Phase Transition in Machine Learning

A learning machine such as deep neural networks contains many smaller models in the parameter space. The parameter which is identified as a smaller model is a singularity of a larger model. 

By using the division of unity, the prior distribution on the parameter space can be represented as a finite sum of distrbutions which have compact support. 

As sample size increases, the chosen parameter set by the posterior distribution changes from a singularity to the other singularity. This phenomenon is called phase transition.

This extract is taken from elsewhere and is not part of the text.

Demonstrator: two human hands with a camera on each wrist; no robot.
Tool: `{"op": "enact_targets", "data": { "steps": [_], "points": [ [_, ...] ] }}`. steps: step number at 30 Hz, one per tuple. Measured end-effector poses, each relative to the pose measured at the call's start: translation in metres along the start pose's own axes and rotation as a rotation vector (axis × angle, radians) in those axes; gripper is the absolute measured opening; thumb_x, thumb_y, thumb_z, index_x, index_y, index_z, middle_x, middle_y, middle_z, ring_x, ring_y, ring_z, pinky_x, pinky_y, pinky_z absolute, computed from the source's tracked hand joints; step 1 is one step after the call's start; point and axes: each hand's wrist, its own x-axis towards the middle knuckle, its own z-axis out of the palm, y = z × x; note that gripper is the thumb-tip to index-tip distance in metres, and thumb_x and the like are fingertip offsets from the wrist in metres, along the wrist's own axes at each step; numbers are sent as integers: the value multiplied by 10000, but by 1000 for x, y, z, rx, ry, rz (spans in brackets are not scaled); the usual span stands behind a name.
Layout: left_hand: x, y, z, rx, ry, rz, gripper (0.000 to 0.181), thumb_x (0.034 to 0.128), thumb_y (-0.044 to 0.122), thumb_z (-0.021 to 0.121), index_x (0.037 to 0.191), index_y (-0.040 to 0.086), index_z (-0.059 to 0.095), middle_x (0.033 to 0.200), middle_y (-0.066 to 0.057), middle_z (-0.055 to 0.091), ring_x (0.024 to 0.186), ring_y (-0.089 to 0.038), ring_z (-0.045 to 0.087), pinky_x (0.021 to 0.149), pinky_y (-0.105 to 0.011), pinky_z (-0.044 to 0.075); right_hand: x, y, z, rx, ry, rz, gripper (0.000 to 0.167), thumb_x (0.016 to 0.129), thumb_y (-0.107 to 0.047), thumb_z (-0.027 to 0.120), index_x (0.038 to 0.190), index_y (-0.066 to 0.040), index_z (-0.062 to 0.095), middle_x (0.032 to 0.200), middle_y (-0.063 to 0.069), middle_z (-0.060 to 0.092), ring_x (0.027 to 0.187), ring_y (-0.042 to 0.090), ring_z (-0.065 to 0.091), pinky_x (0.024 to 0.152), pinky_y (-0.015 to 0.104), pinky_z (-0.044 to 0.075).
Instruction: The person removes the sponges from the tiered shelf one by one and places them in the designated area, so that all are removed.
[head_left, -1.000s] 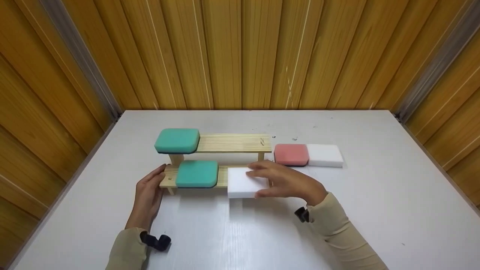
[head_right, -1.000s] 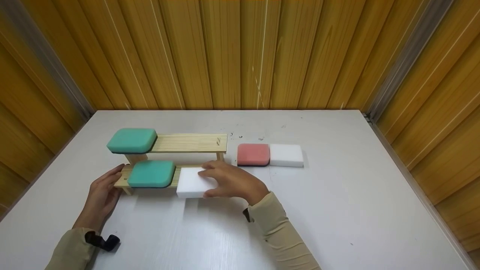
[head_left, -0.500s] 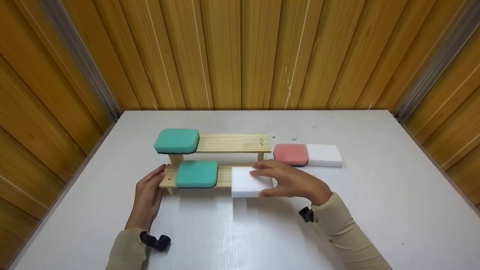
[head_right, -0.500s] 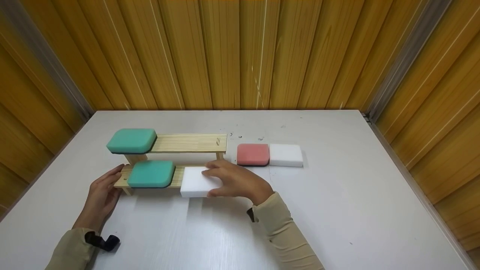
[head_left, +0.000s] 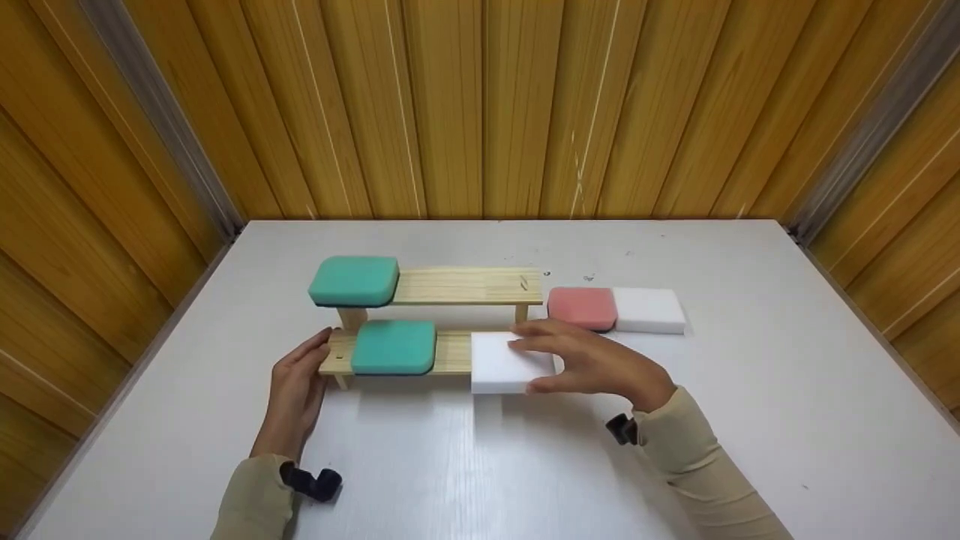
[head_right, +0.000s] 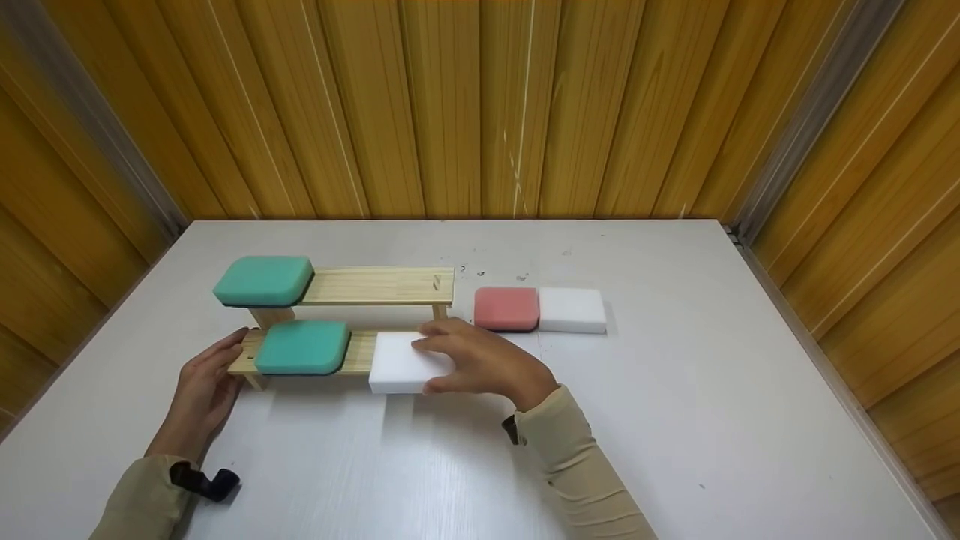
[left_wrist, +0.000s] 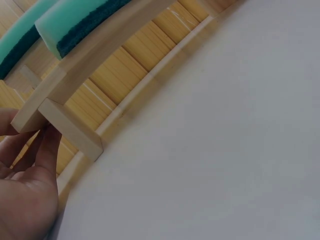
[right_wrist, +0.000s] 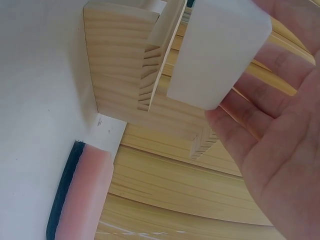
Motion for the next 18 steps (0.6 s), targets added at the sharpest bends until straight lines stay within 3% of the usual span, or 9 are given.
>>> {"op": "enact_targets", "data": {
  "steps": [18],
  "points": [
    [0,0,0,-16,-4,5,474,989,83,500,1445,9,392,1547,-99,346,1410,-181,370,1042,-180,459,-9,3,-6,21,-15,54,552,835,-306,749,1325,-117,579,1448,89,477,1335,269,442,1070,447,453]
  ]
}}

Mathematically, phase transition is explained as follows. The the local integration Zk of the parameter is equal to the posterior probability of the local parameter set. The  local free energy is defined by Fk = - log Zk . Hence the minimum local free energy means the maximum posterior probability. The parameter set that makes the local free energy minimum is automatically chosen by the posterior distribution. 

A singularity which corresponds to a small model has a smaller variance and a larger bias. A singularity which does a large model has a larger variance and smaller variance. The parameter set which is chosen by the posterior distribution is determined by the balance of bias and variance. 

The balance between bias and variance in the free energy is different from that in the generalization error. The posterior distribution automatically makes the free energy smallest, however, it does not the generalization error. This is not a paradox. 

The learning curve defined by the generalization error has this form. This phenomenon is caused by the singularities of deep learning. Deep learning process is the multiple jumps from singularities to singularities. Even if the sample size is quite huge, it does not reach any regular parameter. 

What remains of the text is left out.